4月 3日 谷口繁義さん(19)が隣村の神田農協強盗傷人事件で逮捕。

7月 26日 財田川事件の犯行を自供。

8月 1日 はじめて財田川事件で逮捕(これまでは別件で拘留)。
1952年 1月 25日 高松地裁丸亀支部(津田真裁判長)が死刑判決を下だす。
1956年 6月 8日 高松高等裁判所が控訴棄却。
1957年 1月 22日 最高裁判所が上告棄却して、死刑が確定。

2月 15日 刑執行のため、高松刑務所から大阪拘置所へ移監。

3月 26日 第一次再審請求。
1958年 3月 20日 高松地裁丸亀支部、再審請求を棄却。
1969年 4月 3日 丸亀支部に就任の裁判長矢野伊吉が、忘れられていた谷口さんの手紙を発見して、第二次再審請求の手続き開始。
1976年 10月 12日 最高裁が高松地裁に差し戻しを決定。
1979年 6月 7日 高松地裁が再審開始を決定。

6月 11日 高松地方検察庁が即時抗告を提出。
1981年 3月 14日 高松高裁、地検の即時抗告を棄却。

9月 8日 大阪拘置所から高松拘置所へ移監。

9月 30日 高松地裁で再審開始。
1983年 9月 14日 再審が結審(予定)。


 本書は財田川事件のルポルタージュである。財田川事件は死刑確定囚が再審で無罪となった2番目の事件である。地名の「財田」ではなく川の「財田川」と呼称する由来は、1972年に再審請求を棄却した裁判所の文言で「財田川よ、心あれば真実を教えて欲しい」と表現したことである。事件の詳細は以下。
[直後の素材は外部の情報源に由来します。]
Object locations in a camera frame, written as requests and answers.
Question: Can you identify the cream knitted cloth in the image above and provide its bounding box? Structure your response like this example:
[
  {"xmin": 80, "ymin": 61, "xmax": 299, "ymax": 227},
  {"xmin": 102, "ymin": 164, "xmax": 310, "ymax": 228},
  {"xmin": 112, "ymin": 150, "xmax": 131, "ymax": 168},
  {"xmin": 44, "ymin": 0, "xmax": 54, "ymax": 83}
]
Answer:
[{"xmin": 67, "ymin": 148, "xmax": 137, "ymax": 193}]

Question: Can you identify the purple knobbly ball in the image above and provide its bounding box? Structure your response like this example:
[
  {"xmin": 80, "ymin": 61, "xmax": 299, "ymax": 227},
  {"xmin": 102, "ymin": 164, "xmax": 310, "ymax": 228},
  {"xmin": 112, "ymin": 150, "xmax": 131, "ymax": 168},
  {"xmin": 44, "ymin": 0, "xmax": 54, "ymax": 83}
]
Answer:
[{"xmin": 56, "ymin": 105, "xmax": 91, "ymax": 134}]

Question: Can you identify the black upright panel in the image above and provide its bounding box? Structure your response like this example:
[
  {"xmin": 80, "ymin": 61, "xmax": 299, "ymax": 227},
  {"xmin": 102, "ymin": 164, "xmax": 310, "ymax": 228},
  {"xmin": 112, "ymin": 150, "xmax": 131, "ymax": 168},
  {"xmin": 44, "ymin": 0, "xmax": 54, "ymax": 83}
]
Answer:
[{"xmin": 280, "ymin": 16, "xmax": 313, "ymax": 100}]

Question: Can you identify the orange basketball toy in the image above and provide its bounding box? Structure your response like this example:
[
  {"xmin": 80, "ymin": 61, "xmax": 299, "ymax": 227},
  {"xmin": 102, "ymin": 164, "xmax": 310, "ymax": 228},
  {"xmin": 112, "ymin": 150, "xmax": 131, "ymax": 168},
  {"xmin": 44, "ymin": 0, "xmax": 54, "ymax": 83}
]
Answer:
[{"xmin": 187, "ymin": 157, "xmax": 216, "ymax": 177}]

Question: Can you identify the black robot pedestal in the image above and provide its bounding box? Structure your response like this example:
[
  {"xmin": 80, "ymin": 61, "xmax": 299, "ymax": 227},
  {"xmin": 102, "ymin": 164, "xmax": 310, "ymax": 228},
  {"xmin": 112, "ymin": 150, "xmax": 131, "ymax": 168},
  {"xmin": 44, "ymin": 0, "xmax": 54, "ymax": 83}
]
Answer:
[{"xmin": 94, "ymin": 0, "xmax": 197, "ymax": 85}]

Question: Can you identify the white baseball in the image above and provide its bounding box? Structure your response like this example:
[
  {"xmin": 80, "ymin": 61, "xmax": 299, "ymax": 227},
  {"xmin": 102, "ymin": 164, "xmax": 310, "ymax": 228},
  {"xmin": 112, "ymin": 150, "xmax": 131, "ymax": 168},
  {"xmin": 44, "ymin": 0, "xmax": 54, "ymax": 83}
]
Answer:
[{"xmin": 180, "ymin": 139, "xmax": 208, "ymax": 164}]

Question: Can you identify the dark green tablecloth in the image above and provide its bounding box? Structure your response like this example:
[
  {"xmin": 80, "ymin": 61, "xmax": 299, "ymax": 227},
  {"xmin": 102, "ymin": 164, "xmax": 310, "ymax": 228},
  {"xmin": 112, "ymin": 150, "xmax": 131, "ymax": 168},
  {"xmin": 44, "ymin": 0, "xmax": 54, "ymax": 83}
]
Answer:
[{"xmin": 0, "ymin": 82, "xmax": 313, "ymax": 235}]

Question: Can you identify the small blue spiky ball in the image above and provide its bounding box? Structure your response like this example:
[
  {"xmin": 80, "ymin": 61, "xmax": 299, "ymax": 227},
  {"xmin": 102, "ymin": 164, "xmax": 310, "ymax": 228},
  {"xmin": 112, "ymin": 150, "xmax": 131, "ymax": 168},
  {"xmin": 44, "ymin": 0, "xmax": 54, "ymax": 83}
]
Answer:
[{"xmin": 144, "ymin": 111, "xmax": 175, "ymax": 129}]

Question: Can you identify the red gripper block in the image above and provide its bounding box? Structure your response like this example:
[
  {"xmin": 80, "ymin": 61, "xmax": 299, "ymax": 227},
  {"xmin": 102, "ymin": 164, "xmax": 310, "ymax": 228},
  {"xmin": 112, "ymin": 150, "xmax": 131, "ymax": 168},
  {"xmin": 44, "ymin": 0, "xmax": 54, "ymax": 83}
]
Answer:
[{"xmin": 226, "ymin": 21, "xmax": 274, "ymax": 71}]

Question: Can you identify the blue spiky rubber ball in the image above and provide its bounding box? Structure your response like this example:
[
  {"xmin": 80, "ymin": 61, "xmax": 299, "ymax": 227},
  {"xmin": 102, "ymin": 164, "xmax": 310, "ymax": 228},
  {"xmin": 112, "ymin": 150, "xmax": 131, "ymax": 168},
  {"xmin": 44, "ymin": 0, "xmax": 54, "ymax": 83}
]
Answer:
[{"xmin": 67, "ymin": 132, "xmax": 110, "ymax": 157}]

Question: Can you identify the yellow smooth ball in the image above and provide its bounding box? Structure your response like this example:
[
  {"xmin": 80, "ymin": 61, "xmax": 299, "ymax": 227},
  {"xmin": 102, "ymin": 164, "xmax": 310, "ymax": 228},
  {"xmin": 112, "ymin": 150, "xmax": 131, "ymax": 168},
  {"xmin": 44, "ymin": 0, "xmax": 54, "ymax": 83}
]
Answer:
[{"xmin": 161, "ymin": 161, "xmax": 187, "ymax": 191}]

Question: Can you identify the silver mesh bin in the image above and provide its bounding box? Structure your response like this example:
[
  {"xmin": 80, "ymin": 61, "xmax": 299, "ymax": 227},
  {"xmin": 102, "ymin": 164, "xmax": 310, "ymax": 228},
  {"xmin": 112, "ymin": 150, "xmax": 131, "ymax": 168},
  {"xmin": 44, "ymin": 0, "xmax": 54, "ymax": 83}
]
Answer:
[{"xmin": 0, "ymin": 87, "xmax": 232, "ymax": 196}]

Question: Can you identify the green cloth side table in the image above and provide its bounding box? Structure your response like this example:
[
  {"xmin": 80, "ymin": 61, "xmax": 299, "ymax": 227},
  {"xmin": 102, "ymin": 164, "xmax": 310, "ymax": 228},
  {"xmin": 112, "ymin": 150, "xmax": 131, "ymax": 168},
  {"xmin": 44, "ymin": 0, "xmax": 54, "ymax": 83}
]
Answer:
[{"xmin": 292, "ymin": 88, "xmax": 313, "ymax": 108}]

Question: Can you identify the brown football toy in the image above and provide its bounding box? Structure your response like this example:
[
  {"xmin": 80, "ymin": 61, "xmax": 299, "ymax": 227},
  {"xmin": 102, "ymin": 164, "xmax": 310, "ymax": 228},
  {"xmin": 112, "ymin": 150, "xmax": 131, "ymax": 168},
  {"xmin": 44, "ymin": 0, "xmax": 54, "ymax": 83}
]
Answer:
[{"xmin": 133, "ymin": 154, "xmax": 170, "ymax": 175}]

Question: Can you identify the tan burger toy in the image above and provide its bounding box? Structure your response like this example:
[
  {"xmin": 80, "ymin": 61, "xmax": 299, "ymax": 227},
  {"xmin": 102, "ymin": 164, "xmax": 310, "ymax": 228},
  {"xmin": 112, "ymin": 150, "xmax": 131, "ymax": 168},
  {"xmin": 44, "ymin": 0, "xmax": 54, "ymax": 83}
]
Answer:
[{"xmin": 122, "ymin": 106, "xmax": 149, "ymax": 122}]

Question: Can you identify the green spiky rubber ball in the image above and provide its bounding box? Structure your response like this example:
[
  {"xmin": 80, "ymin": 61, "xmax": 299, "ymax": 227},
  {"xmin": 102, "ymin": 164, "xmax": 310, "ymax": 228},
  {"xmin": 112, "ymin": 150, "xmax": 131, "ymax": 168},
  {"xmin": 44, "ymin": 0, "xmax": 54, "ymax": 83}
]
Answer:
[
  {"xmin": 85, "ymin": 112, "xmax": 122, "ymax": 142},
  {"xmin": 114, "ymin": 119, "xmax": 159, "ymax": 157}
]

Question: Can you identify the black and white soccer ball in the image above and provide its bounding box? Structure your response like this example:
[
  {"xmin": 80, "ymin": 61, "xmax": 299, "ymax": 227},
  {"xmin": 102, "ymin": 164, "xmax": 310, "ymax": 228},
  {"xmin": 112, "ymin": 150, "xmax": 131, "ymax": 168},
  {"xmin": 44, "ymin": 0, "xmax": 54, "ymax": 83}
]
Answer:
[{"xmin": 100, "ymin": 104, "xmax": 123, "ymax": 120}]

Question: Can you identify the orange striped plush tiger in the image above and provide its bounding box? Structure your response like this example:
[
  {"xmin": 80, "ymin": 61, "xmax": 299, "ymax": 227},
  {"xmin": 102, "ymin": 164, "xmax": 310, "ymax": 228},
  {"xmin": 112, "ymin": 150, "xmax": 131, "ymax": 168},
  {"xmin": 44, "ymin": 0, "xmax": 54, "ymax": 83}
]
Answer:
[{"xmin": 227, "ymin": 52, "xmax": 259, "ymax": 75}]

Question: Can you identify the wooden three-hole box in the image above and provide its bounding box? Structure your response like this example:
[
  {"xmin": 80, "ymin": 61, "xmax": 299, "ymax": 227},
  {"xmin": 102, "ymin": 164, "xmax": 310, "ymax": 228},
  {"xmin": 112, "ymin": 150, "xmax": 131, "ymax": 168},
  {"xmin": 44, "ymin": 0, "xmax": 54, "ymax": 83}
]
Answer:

 1950年2月28日、香川県三豊群財田村で闇米ブローカー(61)が刺殺され、現金13,000円が奪われた。4月3日、警察は別の強盗事件で逮捕されていた谷口繁義さん(19)を拘留し、60日以上に渡って尋問。谷口さんは自白させられ、8月1日に逮捕された。谷口さんは無罪を訴えるが、古畑種基による血痕鑑定を唯一の物的証拠として1952年1月25日、高松地裁丸亀支部で死刑判決。1956年6月8日、高松高裁で控訴棄却。1957年1月22日、最高裁で上告が棄却され、死刑確定。
 1957年3月26日、第一次再審請求。1958年3月20日、高松地裁丸亀支部は請求を棄却。法務省は死刑執行準備のため、「公判不提出書類」を送るよう高松高検に命じた。高検から地検、丸亀支部に提出が要求された。1959年6月2日、丸亀支部より公判不提出記録が紛失した旨が地検に報告された。法務省は死刑執行の起案書を書くことができず、処刑手続きを中断した。
 1969年3月、高松地裁丸亀支部に赴任したばかりの矢野伊吉裁判長が、1964年3月27日付で再審請求を請求する意思の元、再鑑定を訴えた谷口さんからの手紙を発見。谷口さんとのやり取りの結果、4月3日付で第二次再審請求を受け取ることとなった。矢野裁判長は再審開始決定の草案を作成し、決定の後退官することを発表した。しかし二人の陪席裁判官は手記の偽造を確認するため筆席鑑定に回すべきだと訴え、合議は破綻し、「決定」は延期のまま、1970年8月、定年まで5年を残し、矢野裁判長は退官した。
 矢野さんは退官後、谷口さんの弁護人を務める。1972年9月30日、高松高裁丸亀支部は請求を棄却。1976年10月、日弁連は支援を決定。10月12日、最高裁第一小法廷は弁護側の特別抗告を認めて判決を取り消し、高松地裁に差し戻した。1979年6月7日、高松地裁が再審開始を決定。検察側は即時抗告するも、1981年3月14日、高松高裁は即時抗告を棄却。再審開始が決定し、9月8日、谷口さんは大阪拘置所から高松拘置所へ移監された。
 1981年9月30日、高松地裁で再審が開始。1984年3月12日、無罪判決が下され、確定。谷口さんは34年ぶりに解放された。しかし矢野氏は無罪判決を見ることなく、1983年3月18日に亡くなっていた。71歳没。ここでも、古畑鑑定への疑問が投げかけられた。
 谷口さんは2005年7月26日、脳梗塞で亡くなった。74歳没。

 財田川事件を語るうえで、矢野伊吉氏の存在は外せない。矢野氏がいなければ、谷口繁義さんは獄中で死亡していただろう。矢野氏がいなければ、世間の注目を浴びることすらなかったに違いない。
 本書は事件発生から再審結審までの33年を綴ったルポルタージュである。その経緯については、作者の「あとがき」に詳しく書かれている。矢野伊吉の想いをくみ取りつつ、過剰な文章とならずに事件から裁判、そして再審が始まるまでの詳細について書かれている。激情的な内容をあえて抑えて書いているところが、かえって冤罪の恐怖を際立たせている。
 裁判官が事なかれ主義に陥らず、真実を見極めようとすれば、冤罪は防げる。そう思わせる一冊である。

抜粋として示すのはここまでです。